### What is being asked
When you reach the records below, repeat each one exactly as written.

*** Begin section ***

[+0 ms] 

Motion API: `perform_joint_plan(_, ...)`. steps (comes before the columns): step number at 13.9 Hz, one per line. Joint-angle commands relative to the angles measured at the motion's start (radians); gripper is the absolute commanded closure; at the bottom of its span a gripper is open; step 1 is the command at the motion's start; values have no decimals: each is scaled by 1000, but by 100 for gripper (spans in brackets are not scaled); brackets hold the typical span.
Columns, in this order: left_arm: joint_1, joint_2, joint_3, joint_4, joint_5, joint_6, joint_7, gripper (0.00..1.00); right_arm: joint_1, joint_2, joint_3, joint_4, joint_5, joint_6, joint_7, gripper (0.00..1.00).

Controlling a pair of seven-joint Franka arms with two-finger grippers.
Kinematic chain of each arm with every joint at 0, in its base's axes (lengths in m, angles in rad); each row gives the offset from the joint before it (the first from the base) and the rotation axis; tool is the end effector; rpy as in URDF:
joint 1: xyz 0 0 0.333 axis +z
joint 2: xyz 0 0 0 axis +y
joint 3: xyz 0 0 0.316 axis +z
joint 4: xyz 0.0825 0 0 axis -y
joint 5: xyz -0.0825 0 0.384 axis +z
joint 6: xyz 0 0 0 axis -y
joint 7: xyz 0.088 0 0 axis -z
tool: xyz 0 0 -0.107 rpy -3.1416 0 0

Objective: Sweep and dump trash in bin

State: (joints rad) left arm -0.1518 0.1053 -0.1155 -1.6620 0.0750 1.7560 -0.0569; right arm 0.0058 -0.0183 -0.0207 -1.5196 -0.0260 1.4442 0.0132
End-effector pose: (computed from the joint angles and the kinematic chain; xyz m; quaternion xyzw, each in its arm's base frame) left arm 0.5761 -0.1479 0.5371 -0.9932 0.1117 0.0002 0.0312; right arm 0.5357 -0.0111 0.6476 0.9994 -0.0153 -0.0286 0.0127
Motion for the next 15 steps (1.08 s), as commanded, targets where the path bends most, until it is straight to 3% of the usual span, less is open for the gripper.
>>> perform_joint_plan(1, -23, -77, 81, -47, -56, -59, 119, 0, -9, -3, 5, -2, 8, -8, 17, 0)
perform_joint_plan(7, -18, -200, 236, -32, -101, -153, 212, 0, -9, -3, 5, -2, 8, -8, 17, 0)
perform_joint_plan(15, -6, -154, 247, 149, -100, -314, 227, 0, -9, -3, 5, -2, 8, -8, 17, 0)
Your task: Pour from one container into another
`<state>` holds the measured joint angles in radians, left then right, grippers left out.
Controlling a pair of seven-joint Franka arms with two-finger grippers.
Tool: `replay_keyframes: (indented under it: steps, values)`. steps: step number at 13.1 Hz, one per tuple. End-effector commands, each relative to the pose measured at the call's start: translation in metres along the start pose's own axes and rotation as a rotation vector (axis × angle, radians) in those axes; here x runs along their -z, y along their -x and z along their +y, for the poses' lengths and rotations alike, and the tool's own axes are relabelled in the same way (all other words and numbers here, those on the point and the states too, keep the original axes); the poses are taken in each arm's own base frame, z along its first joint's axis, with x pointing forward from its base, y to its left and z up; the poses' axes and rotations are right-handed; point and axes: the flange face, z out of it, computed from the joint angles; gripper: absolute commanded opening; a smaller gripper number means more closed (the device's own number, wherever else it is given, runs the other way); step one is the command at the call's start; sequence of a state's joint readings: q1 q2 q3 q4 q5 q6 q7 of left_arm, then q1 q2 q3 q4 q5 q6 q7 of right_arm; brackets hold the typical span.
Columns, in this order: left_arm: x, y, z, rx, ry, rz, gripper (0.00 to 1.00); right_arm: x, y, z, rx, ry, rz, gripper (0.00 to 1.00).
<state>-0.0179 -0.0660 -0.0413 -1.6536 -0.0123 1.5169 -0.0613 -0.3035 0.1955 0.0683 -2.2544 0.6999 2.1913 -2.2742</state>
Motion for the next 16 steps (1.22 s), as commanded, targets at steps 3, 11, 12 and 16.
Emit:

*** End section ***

### Output for this exercise
[+0 ms] 

Motion API: `perform_joint_plan(_, ...)`. steps (comes before the columns): step number at 13.9 Hz, one per line. Joint-angle commands relative to the angles measured at the motion's start (radians); gripper is the absolute commanded closure; at the bottom of its span a gripper is open; step 1 is the command at the motion's start; values have no decimals: each is scaled by 1000, but by 100 for gripper (spans in brackets are not scaled); brackets hold the typical span.
Columns, in this order: left_arm: joint_1, joint_2, joint_3, joint_4, joint_5, joint_6, joint_7, gripper (0.00..1.00); right_arm: joint_1, joint_2, joint_3, joint_4, joint_5, joint_6, joint_7, gripper (0.00..1.00).

Controlling a pair of seven-joint Franka arms with two-finger grippers.
Kinematic chain of each arm with every joint at 0, in its base's axes (lengths in m, angles in rad); each row gives the offset from the joint before it (the first from the base) and the rotation axis; tool is the end effector; rpy as in URDF:
joint 1: xyz 0 0 0.333 axis +z
joint 2: xyz 0 0 0 axis +y
joint 3: xyz 0 0 0.316 axis +z
joint 4: xyz 0.0825 0 0 axis -y
joint 5: xyz -0.0825 0 0.384 axis +z
joint 6: xyz 0 0 0 axis -y
joint 7: xyz 0.088 0 0 axis -z
tool: xyz 0 0 -0.107 rpy -3.1416 0 0

Objective: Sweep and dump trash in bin

State: (joints rad) left arm -0.1518 0.1053 -0.1155 -1.6620 0.0750 1.7560 -0.0569; right arm 0.0058 -0.0183 -0.0207 -1.5196 -0.0260 1.4442 0.0132
End-effector pose: (computed from the joint angles and the kinematic chain; xyz m; quaternion xyzw, each in its arm's base frame) left arm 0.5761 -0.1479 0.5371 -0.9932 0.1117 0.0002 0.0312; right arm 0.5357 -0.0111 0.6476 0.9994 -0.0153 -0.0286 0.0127
Motion for the next 15 steps (1.08 s), as commanded, targets where the path bends most, until it is straight to 3% of the usual span, less is open for the gripper.
>>> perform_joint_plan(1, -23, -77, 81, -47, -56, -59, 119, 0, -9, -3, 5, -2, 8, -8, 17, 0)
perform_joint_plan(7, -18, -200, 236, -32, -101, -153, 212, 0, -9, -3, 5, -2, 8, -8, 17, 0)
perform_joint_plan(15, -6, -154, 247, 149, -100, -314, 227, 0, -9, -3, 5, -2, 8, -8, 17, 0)
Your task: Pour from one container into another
`<state>` holds the measured joint angles in radians, left then right, grippers left out.
Controlling a pair of seven-joint Franka arms with two-finger grippers.
Tool: `replay_keyframes: (indented under it: steps, values)`. steps: step number at 13.1 Hz, one per tuple. End-effector commands, each relative to the pose measured at the call's start: translation in metres along the start pose's own axes and rotation as a rotation vector (axis × angle, radians) in those axes; here x runs along their -z, y along their -x and z along their +y, for the poses' lengths and rotations alike, and the tool's own axes are relabelled in the same way (all other words and numbers here, those on the point and the states too, keep the original axes); the poses are taken in each arm's own base frame, z along its first joint's axis, with x pointing forward from its base, y to its left and z up; the poses' axes and rotations are right-handed; point and axes: the flange face, z out of it, computed from the joint angles; gripper: absolute commanded opening; a smaller gripper number means more closed (the device's own number, wherever else it is given, runs the other way); step one is the command at the call's start; sequence of a state's joint readings: q1 q2 q3 q4 q5 q6 q7 of left_arm, then q1 q2 q3 q4 q5 q6 q7 of right_arm; brackets hold the typical span.
Columns, in this order: left_arm: x, y, z, rx, ry, rz, gripper (0.00 to 1.00); right_arm: x, y, z, rx, ry, rz, gripper (0.00 to 1.00).
<state>-0.0179 -0.0660 -0.0413 -1.6536 -0.0123 1.5169 -0.0613 -0.3035 0.1955 0.0683 -2.2544 0.6999 2.1913 -2.2742</state>
Motion for the next 16 steps (1.22 s), as commanded, targets at steps 3, 11, 12 and 16.
Emit:

This exercise has nothing further to it.